For one thing, the abstract should convey what exactly the authors have done and what they propose should be done later. The authors recruited 212 FEPS patients in Japan based on clinical diagnostic criteria. Line 72: They show that up to 30% of these patients harbored pathogenic variants in VGSC genes. Conversely, among patients with VGSC variants, more than 50% met the clinical criteria for FEPS. The authors conclude that these results suggest "the validity of the criterion” (line 77) – the latter should presumably be “validity of the clinical criteria”.

The main message seems to be that presence of VGSC variants confirms a clinical diagnosis of FEPS.

Line 78: “genetically diagnosed patients” should probably be “patients with underlying pathogenic variants”.

On line 122, the authors propose to perform genetic testing for VGSC variants on large numbers of FEPS patients. Is any of this new? It has been known that FEPS is caused by VGSC variants, so the authors should clarify what is new here.

Line 138: What portion of the 213 patients in this study have previously been described in the authors’ publications (refs 8 and 10)?

Line 156: What are “possible patients with FEPS”? Should this mean “patients with possible diagnosis of FEPS”?

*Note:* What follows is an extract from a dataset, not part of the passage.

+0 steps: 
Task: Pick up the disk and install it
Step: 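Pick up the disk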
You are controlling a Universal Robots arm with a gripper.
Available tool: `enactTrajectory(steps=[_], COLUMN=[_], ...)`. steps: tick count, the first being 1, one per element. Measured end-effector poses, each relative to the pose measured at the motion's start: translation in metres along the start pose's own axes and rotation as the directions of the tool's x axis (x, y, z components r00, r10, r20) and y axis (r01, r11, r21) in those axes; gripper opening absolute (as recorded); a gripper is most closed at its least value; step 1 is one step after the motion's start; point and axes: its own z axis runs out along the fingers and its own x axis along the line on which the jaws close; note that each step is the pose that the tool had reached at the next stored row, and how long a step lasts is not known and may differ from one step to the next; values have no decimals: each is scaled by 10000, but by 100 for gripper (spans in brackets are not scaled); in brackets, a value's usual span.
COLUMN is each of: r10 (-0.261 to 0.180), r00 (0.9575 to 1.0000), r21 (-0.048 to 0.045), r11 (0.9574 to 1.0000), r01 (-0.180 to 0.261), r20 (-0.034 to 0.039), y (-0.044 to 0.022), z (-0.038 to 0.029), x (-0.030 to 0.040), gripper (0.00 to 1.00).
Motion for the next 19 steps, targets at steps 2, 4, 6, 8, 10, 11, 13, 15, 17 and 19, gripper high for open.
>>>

Line 190: This title is unclear. Should “form” be “from”? Please reformulate clearly.

Line 210: What are “genetic variants with FEPS”?

Line 218: “patients with FEPS” should be replaced by “FEPS patients”

Line 240: “seemed to show be limited” is unclear.

Line 254: What does “more than several times” mean? More than 10 times? 20 times?

Line 318: What does “remain unclear the channel properties” mean?

Comments on the Quality of English Language

The English requires major polishing.

Author Response

Please see the attachment.

Author Response File: Author Response.pdf

Round 2

Reviewer 2 Report

Comments and Suggestions for Authors

The authors adequately addressed my concerns

Reviewer 3 Report

Comments and Suggestions for Authors

The authors have made a major effort to update their manuscript. It now reads much better, and the aims of the study are easy to understand.